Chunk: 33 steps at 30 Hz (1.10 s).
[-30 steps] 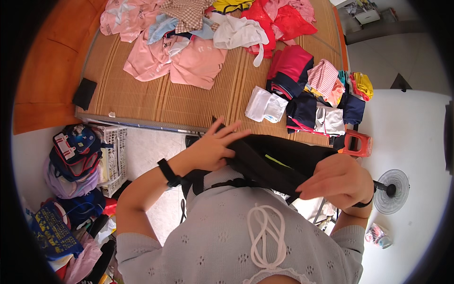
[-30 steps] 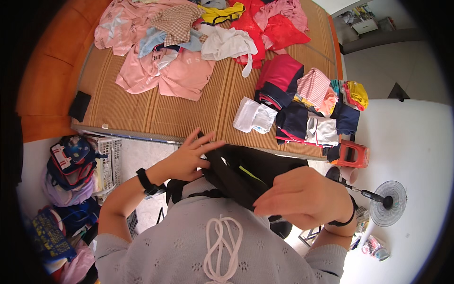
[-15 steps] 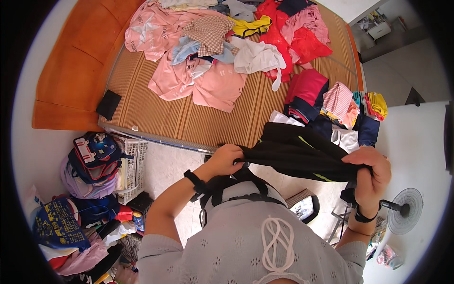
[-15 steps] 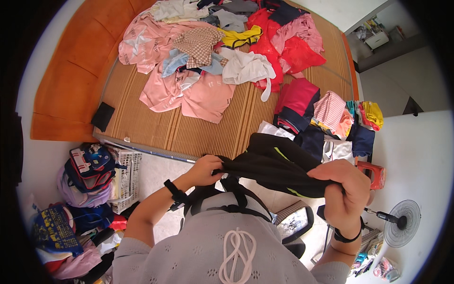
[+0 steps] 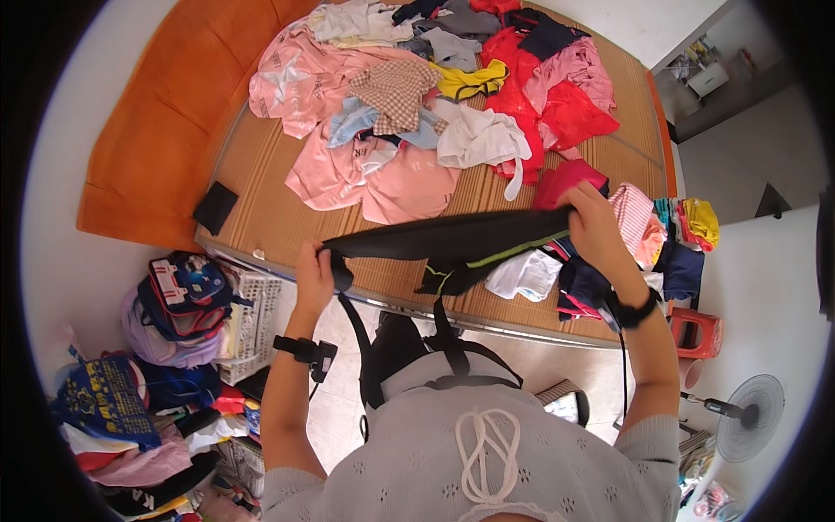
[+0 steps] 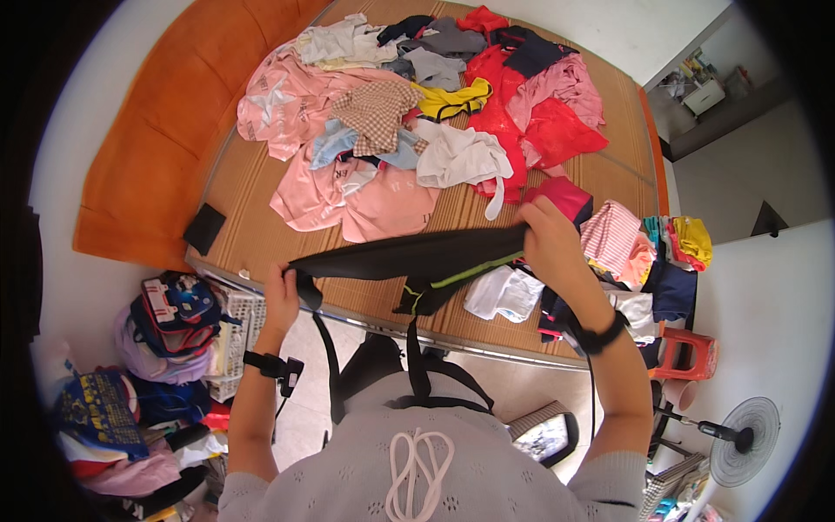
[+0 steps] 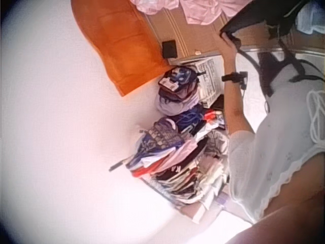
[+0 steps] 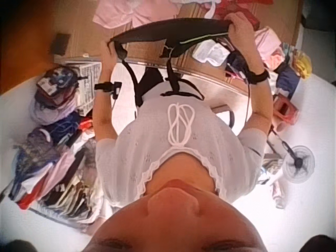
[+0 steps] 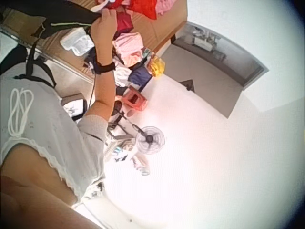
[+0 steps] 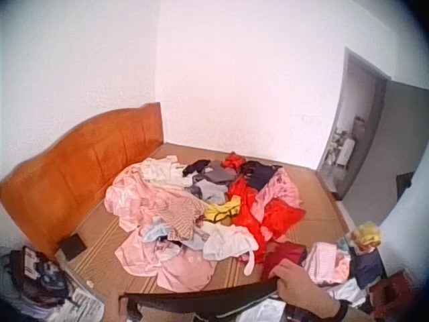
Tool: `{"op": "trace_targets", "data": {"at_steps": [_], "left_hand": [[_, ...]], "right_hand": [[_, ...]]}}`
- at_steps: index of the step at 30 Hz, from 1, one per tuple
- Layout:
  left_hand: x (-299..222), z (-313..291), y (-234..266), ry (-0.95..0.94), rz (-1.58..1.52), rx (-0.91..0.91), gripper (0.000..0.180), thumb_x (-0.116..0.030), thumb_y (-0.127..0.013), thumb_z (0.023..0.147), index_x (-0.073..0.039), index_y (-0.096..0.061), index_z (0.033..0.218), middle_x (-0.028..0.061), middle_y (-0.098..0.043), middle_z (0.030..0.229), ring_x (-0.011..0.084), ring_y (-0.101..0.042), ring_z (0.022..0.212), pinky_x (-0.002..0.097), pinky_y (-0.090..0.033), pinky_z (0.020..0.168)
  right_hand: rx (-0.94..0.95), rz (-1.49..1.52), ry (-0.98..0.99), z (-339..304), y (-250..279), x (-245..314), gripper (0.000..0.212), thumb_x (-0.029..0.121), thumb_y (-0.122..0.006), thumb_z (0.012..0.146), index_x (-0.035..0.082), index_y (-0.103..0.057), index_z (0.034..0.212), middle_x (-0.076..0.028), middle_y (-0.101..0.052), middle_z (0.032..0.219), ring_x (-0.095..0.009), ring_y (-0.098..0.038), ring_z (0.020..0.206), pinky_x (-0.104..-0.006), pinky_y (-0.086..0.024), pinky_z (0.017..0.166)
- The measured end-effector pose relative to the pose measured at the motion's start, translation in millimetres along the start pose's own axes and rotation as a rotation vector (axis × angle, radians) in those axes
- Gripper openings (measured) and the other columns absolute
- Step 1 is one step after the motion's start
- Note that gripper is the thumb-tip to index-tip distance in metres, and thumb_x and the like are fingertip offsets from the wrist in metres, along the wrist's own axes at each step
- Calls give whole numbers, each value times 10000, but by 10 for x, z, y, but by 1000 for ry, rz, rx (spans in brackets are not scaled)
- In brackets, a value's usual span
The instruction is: The person folds black leggings and a pink sweatshirt by hand on a low bed before placing them onto a stack of clothes.
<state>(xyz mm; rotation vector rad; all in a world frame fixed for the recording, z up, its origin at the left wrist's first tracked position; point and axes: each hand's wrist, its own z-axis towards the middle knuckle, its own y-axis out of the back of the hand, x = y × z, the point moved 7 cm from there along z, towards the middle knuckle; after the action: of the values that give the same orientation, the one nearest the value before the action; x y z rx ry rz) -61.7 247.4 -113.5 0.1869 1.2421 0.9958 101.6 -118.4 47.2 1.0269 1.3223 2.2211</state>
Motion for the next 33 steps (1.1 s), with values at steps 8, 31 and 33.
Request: {"op": "trace_targets", "data": {"at_steps": [8,31,33], "left_hand": [[231,1427,752,-173,278,-54,260,-189,-643,807,2,-479,874,212,-562,749,402,-564,694,432,-439,582],[1199,-323,-97,-439,423,1070,143,-41,-569,648,-74,-553,786,92,-495,756,299,-499,747,396,-395,666],[1059,-481,-174,-451,356,1106,133,-37,-561,667,-68,-567,796,96,-496,762,295,-502,758,387,-401,682]], "right_hand": [[-477,-125,-94,1043,-35,-147,107,-67,-470,671,6,-518,733,-169,-482,743,-349,-518,704,-409,-414,614],[500,-272,-907,-2822,-3567,-310,273,98,-564,700,79,-597,971,-114,-493,1159,-323,-402,1157,-475,-273,982],[451,-94,-889,-2668,-3699,-305,382,111,-572,710,85,-560,1091,-119,-457,1236,-334,-385,1185,-493,-266,1002]]}}
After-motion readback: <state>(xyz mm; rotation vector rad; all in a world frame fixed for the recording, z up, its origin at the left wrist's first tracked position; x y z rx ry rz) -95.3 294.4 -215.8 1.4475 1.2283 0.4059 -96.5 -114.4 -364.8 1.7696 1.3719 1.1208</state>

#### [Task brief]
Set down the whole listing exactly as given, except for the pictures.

#### [Result for this task]
Chunk: 33 steps at 30 Hz (1.10 s).
[-30 steps] 
[-30 steps] 
[-15 steps] 
[-15 steps] 
[+0 steps] 
[+0 steps] 
[+0 steps] 
[+0 steps] 
[+0 steps] 
[+0 steps] 
Tool: `{"op": "trace_targets", "data": {"at_steps": [_], "left_hand": [[_, ...]], "right_hand": [[_, ...]]}}`
- at_steps: index of the step at 30 Hz, from 1, one per tuple
- Layout:
  left_hand: x (-299..222), z (-313..291), y (-234..266), ry (-0.95..0.94), rz (-1.58..1.52), rx (-0.91..0.91), gripper (0.000..0.180), thumb_x (-0.116..0.030), thumb_y (-0.127..0.013), thumb_z (0.023..0.147), index_x (-0.073..0.039), index_y (-0.096..0.061), index_z (0.033..0.218), middle_x (-0.028..0.061), middle_y (-0.098..0.043), middle_z (0.030..0.229), ring_x (-0.011..0.084), ring_y (-0.101..0.042), ring_z (0.022..0.212), pinky_x (-0.002..0.097), pinky_y (-0.090..0.033), pinky_z (0.020..0.168)
  right_hand: rx (-0.94..0.95), rz (-1.49..1.52), ry (-0.98..0.99), z (-339..304), y (-250..279), x (-245..314), gripper (0.000..0.212), thumb_x (-0.029..0.121), thumb_y (-0.122..0.006), thumb_z (0.012..0.146), index_x (-0.035..0.082), index_y (-0.103..0.057), index_z (0.034..0.212), middle_x (-0.076..0.028), middle_y (-0.101..0.052), middle_z (0.032..0.219), ring_x (-0.095..0.009), ring_y (-0.098..0.038), ring_z (0.020..0.206), pinky_x (-0.104..-0.006), pinky_y (-0.086..0.024), pinky_z (0.017..0.166)
- The measured end-effector pose relative to the pose measured at the motion's start, translation in millimetres along the start pose's own axes and rotation as a rotation vector (axis × angle, radians) in those axes
- Gripper openings (measured) and the other columns absolute
- Step 1 is one step after the motion's start
- Note that gripper is the thumb-tip to index-tip distance in metres, and thumb_x and the like are fingertip offsets from the wrist in metres, along the wrist's own axes at each step
- Calls give whole numbers, each value times 10000, but by 10 for x, z, y, but by 1000 for ry, rz, rx (spans in brackets are not scaled)
- In brackets, a value's usual span
The instruction is: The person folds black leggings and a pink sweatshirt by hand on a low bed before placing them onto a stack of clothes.
<state>(xyz mm; rotation vector rad; all in a world frame fixed for the recording, z up, its origin at the left wrist's first tracked position; point and axes: each hand's wrist, its own z-axis towards the middle knuckle, its own y-axis out of the back of the hand, x = y × z, the point moved 7 cm from there along z, towards the middle knuckle; after the action: of the values that give the same orientation, the one nearest the value before the action; x y z rx ry rz) -61.7 247.4 -113.5 0.1869 1.2421 0.9958 101.6 -118.4 47.2 1.0269 1.3223 2.2211</state>
Motion for the next 33 steps (1.1 s), with values at steps 8, 31 and 33.
Request: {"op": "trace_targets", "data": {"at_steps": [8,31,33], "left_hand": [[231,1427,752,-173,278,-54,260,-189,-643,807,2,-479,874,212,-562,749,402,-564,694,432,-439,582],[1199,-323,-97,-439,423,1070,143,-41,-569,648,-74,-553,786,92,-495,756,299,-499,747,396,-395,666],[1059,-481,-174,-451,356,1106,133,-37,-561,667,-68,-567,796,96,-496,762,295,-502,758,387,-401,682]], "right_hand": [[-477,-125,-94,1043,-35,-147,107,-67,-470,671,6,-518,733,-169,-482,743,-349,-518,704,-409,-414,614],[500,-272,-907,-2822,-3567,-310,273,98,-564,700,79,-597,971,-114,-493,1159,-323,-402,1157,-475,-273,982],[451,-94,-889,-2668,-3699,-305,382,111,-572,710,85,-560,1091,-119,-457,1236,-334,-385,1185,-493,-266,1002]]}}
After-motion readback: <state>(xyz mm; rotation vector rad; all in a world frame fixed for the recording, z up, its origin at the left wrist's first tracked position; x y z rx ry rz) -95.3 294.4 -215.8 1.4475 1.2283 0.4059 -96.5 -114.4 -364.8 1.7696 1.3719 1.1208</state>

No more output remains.